[What is required]
Only the lines from the one with "Q: Place marker(s) on the white steamed" through the last belong in the output; print them exactly as given below.

================================

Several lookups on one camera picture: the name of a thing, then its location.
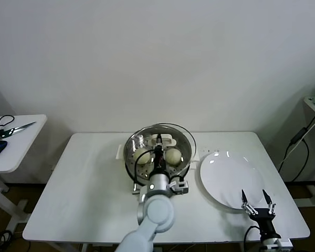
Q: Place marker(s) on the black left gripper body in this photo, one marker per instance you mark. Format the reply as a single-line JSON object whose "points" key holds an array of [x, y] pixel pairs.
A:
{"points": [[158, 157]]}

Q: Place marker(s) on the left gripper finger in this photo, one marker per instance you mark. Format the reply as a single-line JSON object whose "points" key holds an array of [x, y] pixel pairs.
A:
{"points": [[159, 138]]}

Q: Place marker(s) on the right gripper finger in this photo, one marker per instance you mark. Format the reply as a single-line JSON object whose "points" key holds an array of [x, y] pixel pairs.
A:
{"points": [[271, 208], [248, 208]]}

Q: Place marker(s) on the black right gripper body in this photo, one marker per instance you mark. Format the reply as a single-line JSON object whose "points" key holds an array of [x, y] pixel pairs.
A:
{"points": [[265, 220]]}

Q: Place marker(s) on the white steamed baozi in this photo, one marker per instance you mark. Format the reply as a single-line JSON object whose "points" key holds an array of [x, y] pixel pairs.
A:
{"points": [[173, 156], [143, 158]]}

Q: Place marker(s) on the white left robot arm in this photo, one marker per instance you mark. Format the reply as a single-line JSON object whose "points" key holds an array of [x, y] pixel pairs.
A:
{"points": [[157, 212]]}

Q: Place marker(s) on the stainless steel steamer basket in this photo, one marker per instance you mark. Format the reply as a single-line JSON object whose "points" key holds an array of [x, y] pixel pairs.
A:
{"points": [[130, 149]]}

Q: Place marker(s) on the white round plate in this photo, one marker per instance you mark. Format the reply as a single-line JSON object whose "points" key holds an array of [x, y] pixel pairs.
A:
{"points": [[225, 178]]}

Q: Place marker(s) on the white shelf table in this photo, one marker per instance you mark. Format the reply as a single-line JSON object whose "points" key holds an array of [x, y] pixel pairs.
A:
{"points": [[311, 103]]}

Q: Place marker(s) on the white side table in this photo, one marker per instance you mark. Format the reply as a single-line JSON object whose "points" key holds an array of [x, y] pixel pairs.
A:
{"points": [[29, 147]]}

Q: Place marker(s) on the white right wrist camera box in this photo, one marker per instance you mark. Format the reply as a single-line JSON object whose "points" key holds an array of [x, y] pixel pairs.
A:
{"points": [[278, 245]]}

================================

[Solution for this task]
Q: Place marker(s) on the white steamed baozi in this photo, one marker per instance you mark. Format the reply as a single-line JSON object whose "points" key holds an array of [x, y] pixel pairs.
A:
{"points": [[173, 156], [143, 158]]}

Q: Place marker(s) on the white left robot arm in this photo, one marker per instance you mark. Format the reply as a single-line JSON object whose "points" key holds an array of [x, y] pixel pairs.
A:
{"points": [[157, 212]]}

Q: Place marker(s) on the stainless steel steamer basket in this photo, one marker per instance you mark. Format the reply as a single-line JSON object whose "points" key holds an array of [x, y] pixel pairs.
A:
{"points": [[130, 149]]}

Q: Place marker(s) on the white round plate in this photo, one marker per instance you mark. Format the reply as a single-line JSON object whose "points" key holds an array of [x, y] pixel pairs.
A:
{"points": [[225, 178]]}

Q: Place marker(s) on the white shelf table in this photo, one marker per instance you mark. Format the reply as a single-line JSON object whose "points" key holds an array of [x, y] pixel pairs.
A:
{"points": [[311, 103]]}

Q: Place marker(s) on the white side table in this photo, one marker per instance you mark. Format the reply as a single-line JSON object whose "points" key holds an array of [x, y] pixel pairs.
A:
{"points": [[29, 147]]}

Q: Place marker(s) on the white right wrist camera box in this photo, one marker per instance you mark. Format the reply as a single-line JSON object whose "points" key holds an array of [x, y] pixel pairs.
A:
{"points": [[278, 245]]}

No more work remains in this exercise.